Animations is a section which broadly covers anything which moves - like custom animations and slide transitions. It begins with boilerplating animations using slide masters. It proceeds to various facets like timing, effects, play settings, suitable animation styles for various slide elements, etc. The whole section lays stress on the usage of understated, low-key effects rather than those of the noisy, blaring variety. Specific guidance tips are included for animating text boxes, bullets and AutoShapes - accompanied by excellent example slides. This is succeeded by ideas to create step-by-step animations as a process to creating a storyline. The section finishes with a comprehensive look at slide transitions.
The PowerPlugs section is the final of the lot - this provides a detailed sample overview of Crystal Graphics' award winning series of PowerPoint add-ins. These include Backgrounds, PhotoActive FX, SuperShapes, 3D Titles and Transitions.
Apart from the actual Slides That Win! files, the CD includes demos of most Crystal Graphics' PowerPoint related products. The main folder also contains the entire content of the Slides That Win! program in Adobe's Acrobat PDF format.
There's also a Resources folder which contains another folder called 'Green Light Slides' - this contains the actual PowerPoint presentations you can use in realtime.
The Backgrounds folder contains a set of free PowerPoint
templates from Creative Minds, Inc., Jennifer Rotondo's
The Articles folder contains in PDF format a few 'Before and After' columns written by Jennifer Rotondo and Claudyne Wilder for Presentations magazine.

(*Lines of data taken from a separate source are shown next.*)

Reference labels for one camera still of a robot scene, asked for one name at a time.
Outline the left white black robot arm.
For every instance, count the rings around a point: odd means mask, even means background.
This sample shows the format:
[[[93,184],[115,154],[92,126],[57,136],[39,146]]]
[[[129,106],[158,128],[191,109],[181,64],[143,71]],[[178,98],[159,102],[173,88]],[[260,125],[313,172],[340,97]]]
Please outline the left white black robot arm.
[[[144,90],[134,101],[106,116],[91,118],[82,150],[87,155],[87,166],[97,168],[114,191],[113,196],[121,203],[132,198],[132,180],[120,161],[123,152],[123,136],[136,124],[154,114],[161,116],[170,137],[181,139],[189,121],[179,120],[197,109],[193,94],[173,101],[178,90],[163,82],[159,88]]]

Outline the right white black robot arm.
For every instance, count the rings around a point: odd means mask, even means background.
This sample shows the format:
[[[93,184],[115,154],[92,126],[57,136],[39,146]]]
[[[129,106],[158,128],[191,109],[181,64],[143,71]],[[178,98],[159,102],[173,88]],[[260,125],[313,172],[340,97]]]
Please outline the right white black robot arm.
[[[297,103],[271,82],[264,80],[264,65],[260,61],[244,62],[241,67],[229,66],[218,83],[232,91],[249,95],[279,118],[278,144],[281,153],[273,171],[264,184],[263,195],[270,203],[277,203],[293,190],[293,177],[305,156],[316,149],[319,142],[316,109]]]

All put together, what places the Slides That Win! product a class apart is the way in which the authors have presented the information - all sections are self sufficient and well illustrated. There are over 300 before-and-after PowerPoint slide examples - and all of these can be opened from within PowerPoint itself if you please.
Most of these examples are actually comparisions between two slides - the first of these is a 'red light' slide where everything is put together in a haphazard fashion - the related 'green light' slide corrects these mistakes, while explaining the reasons behind these corrections. All such comparisions are supplemented with a notes page - basically a Word document, detailing the procedure.
Both authors claim to have a combined experience of twenty years in the presentation field - and this certainly shines through in the actual product.